Le 10 mai 1940, jour de l'invasion allemande de la Belgique, Vanderpoorten est ministre de l'Intérieur depuis plusieurs mois. Il fait partie du gouvernement d'union nationale dirigé par Hubert Pierlot. Il est l'un des "quatre de Wijnendaele", les ministres qui ont eu la dernière et dramatique conversation avec le roi Léopold III, le 25 mai 1940, dans le château du même nom. Ce dernier veut capituler et rester en Belgique, mais selon les quatre, le roi et le gouvernement doivent se rendre en France pour y poursuivre le combat. Le roi maintient sa position, même lorsque Vanderpoorten lui fait remarquer que deux millions de Belges ont fui vers la France. Il craint le pire dès lors que la France apprendra la capitulation belge.

Lorsque l'armée belge capitule le 28 mai 1940, Vanderpoorten et les autres ministres se retrouvent en France. Pour éviter des représailles contre les réfugiés belges, Pierlot prononce un discours radiodiffusé dans lequel il désapprouve vivement l'attitude de Léopold III. C’est Vanderpoorten qui prononce le discours en néerlandais à la radio.

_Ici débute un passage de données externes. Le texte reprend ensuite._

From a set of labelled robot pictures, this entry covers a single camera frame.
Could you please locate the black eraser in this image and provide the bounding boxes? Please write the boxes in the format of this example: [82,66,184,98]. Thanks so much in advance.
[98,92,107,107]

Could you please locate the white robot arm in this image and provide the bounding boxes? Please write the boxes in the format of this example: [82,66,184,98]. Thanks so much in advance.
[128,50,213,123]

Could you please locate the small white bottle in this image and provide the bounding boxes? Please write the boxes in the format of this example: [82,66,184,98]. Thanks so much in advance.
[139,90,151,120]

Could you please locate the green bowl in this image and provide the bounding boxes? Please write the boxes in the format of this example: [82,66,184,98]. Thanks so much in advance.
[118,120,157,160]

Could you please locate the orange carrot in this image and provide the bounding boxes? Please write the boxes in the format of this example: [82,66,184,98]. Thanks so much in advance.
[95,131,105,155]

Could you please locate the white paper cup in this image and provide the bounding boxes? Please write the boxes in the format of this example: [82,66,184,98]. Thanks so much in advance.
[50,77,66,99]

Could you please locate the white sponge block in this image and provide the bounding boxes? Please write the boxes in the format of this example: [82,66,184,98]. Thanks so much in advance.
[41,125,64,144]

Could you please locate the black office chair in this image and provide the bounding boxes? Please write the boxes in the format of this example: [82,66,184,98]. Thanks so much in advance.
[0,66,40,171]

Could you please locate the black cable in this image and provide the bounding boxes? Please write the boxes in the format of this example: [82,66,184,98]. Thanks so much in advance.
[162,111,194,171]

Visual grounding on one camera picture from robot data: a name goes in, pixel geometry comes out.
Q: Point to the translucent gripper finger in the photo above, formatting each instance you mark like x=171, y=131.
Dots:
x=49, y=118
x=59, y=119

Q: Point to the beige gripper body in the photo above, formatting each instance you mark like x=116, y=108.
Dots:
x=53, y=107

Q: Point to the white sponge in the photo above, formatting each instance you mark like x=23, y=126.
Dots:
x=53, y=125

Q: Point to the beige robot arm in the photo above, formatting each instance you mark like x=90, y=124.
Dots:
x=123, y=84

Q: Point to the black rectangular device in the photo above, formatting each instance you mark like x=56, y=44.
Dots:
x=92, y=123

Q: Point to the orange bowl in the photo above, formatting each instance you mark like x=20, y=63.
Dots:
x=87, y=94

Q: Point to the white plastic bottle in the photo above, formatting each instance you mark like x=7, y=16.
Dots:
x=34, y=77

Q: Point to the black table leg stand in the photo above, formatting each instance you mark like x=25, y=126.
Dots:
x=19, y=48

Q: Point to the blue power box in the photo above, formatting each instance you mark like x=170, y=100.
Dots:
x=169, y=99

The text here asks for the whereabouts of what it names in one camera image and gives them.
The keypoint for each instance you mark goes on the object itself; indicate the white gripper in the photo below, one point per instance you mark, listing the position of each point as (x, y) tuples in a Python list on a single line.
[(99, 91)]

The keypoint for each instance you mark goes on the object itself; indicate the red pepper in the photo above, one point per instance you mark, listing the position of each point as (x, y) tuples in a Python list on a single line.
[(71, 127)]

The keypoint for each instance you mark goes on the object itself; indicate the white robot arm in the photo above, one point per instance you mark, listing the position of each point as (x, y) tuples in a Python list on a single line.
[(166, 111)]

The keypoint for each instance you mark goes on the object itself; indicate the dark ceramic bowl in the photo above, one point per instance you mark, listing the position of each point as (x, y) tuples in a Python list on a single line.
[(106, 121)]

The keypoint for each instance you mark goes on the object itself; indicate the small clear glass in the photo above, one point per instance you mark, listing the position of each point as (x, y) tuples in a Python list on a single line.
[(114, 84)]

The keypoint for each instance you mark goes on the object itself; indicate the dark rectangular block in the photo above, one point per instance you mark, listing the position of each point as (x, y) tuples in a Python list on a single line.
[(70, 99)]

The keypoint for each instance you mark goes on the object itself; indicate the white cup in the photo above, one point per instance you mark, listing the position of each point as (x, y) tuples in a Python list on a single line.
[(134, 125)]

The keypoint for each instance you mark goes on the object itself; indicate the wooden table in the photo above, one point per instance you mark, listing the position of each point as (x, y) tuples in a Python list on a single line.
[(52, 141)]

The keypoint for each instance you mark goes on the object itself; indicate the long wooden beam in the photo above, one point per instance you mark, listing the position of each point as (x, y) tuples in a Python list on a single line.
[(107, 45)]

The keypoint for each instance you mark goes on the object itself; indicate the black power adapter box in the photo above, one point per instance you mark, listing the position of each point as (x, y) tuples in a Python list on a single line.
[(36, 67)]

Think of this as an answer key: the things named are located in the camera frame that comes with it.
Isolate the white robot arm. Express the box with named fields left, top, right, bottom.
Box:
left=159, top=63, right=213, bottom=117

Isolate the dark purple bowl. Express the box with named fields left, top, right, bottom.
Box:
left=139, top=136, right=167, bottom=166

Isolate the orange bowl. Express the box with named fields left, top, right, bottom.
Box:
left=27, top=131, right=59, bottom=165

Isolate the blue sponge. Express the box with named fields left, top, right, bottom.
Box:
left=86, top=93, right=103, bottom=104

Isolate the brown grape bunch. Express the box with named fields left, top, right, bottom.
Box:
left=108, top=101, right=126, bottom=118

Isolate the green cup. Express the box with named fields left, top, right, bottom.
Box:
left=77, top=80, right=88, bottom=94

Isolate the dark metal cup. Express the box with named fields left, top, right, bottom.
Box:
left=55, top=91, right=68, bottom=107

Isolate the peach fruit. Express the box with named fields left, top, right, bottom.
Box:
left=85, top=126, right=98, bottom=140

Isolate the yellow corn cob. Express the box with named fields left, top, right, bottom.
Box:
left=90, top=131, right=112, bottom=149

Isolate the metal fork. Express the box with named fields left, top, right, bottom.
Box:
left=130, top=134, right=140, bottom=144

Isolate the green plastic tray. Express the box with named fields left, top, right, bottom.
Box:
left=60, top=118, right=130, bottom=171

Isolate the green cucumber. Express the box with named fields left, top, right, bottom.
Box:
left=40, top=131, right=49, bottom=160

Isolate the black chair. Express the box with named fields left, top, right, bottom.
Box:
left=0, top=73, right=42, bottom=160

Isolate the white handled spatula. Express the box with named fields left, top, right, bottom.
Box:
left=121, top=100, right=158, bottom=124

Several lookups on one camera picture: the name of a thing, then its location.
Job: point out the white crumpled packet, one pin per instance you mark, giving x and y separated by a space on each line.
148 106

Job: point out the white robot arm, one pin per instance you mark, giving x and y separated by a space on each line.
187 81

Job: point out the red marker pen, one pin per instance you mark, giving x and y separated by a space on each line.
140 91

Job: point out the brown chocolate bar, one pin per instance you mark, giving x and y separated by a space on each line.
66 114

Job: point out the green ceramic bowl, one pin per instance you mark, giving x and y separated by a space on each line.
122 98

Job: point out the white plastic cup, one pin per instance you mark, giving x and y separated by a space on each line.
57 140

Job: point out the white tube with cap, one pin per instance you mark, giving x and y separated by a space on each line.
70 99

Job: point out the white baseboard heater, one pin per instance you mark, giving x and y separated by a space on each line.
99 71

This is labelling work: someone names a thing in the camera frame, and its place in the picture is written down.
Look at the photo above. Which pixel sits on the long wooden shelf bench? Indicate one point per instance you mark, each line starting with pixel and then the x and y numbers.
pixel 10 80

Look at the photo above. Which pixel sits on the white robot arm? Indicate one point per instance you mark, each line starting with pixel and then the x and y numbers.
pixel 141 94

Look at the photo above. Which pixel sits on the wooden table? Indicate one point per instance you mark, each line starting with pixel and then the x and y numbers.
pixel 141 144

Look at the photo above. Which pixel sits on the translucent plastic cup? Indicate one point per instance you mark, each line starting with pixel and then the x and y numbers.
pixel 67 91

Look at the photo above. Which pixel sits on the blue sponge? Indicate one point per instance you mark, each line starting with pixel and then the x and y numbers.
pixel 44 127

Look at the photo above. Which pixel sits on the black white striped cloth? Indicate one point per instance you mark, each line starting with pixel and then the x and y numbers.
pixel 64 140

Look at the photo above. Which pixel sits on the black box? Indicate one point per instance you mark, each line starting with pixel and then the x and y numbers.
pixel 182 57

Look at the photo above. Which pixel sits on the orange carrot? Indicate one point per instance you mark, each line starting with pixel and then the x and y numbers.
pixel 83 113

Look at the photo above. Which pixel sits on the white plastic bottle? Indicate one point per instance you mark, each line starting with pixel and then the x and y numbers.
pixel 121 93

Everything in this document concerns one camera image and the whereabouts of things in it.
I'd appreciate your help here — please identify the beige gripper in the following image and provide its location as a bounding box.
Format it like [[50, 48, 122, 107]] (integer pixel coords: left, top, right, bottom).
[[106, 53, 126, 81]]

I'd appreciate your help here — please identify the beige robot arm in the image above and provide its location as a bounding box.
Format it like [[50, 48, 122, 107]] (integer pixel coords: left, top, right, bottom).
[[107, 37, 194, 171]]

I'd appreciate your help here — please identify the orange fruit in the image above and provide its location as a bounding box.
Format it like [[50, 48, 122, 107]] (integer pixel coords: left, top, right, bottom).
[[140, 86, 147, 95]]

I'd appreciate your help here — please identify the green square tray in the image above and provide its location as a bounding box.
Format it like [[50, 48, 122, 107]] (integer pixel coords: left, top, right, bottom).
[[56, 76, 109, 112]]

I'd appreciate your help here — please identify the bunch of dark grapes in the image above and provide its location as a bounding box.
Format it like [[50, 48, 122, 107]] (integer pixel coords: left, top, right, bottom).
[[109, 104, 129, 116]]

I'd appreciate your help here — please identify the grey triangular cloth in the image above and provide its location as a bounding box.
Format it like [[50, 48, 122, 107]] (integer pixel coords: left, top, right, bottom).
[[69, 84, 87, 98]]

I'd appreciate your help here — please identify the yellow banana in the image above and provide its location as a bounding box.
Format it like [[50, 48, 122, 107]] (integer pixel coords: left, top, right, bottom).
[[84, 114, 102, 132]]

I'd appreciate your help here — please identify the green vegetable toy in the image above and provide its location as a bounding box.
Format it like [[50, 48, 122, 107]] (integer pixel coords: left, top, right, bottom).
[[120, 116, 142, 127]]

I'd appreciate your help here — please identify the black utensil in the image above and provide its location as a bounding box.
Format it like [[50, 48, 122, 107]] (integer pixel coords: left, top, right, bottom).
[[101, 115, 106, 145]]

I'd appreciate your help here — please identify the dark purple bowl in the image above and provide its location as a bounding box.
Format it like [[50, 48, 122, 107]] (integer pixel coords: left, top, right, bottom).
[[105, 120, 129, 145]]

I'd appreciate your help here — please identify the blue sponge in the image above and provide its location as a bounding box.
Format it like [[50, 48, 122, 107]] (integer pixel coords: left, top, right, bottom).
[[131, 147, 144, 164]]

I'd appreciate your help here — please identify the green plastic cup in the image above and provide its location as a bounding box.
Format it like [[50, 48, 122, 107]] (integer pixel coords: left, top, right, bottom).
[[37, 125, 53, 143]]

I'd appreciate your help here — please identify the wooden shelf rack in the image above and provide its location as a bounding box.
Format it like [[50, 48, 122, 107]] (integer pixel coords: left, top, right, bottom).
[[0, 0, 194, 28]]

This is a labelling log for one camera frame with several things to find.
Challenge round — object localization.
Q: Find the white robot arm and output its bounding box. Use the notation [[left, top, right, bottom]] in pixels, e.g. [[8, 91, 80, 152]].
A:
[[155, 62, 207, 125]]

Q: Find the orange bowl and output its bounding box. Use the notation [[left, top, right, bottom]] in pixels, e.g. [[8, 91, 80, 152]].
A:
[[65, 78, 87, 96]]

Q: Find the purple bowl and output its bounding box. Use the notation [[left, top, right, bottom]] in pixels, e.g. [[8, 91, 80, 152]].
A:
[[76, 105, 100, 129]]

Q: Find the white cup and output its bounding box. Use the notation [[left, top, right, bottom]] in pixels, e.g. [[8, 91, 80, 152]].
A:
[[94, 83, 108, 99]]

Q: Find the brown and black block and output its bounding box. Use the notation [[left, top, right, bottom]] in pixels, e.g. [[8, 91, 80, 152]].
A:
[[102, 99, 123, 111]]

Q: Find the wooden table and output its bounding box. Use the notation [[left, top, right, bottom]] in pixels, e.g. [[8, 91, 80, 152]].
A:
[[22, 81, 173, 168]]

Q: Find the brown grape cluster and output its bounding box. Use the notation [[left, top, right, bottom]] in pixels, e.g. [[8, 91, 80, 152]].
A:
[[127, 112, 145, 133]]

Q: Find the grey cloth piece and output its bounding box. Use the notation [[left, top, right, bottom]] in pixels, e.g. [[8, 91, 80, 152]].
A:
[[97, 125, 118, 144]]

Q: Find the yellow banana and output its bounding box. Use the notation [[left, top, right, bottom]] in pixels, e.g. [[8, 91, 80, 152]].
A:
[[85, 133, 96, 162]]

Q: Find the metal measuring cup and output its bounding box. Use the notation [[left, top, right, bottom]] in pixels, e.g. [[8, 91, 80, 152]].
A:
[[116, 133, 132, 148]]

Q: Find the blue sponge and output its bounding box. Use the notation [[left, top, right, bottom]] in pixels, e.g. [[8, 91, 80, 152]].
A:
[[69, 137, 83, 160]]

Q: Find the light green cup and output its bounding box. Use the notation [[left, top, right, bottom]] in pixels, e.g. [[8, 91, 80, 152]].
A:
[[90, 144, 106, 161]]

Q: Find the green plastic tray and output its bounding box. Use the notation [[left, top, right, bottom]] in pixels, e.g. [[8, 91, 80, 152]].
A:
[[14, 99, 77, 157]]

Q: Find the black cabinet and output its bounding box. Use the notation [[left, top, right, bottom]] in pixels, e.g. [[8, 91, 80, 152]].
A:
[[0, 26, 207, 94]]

La capitulation française et l'armistice du 22 juin 1940 bouleversent le gouvernement Pierlot. Les ministres semblent "avoir perdu la raison, l’espoir et le salut" Ils considèrent en effet que désormais la bataille est également terminée pour la Belgique. Ils veulent négocier avec l'Allemagne et présenter leur démission au roi. Cependant, un retour en Belgique est hors de question. La population se range résolument du côté de Léopold III et s'offusque des discours radiophoniques virulents à son encontre. Des vitres sont brisées au domicile de Vanderpoorten à Lierre et il craint d'être lapidé s'il rentre. Par ailleurs, un ordre de l’occupant interdit de toute façon aux ministres de rentrer en Belgique.

La seule tâche concrète que se fixe le gouvernement est de permettre aux ressortissants belges de rentrer. Vanderpoorten est, quant à lui, confronté à des problèmes de santé suite à une récente opération chirurgicale. Il tente néanmoins de gérer la question du rapatriement. Il se préoccupe plus encore du sort des réfugiés dès lors qu’il se voit également attribuer le département de la santé publique – retiré à Marcel-Henri Jaspar, le ministre dissident qui a rejoint la Grande-Bretagne.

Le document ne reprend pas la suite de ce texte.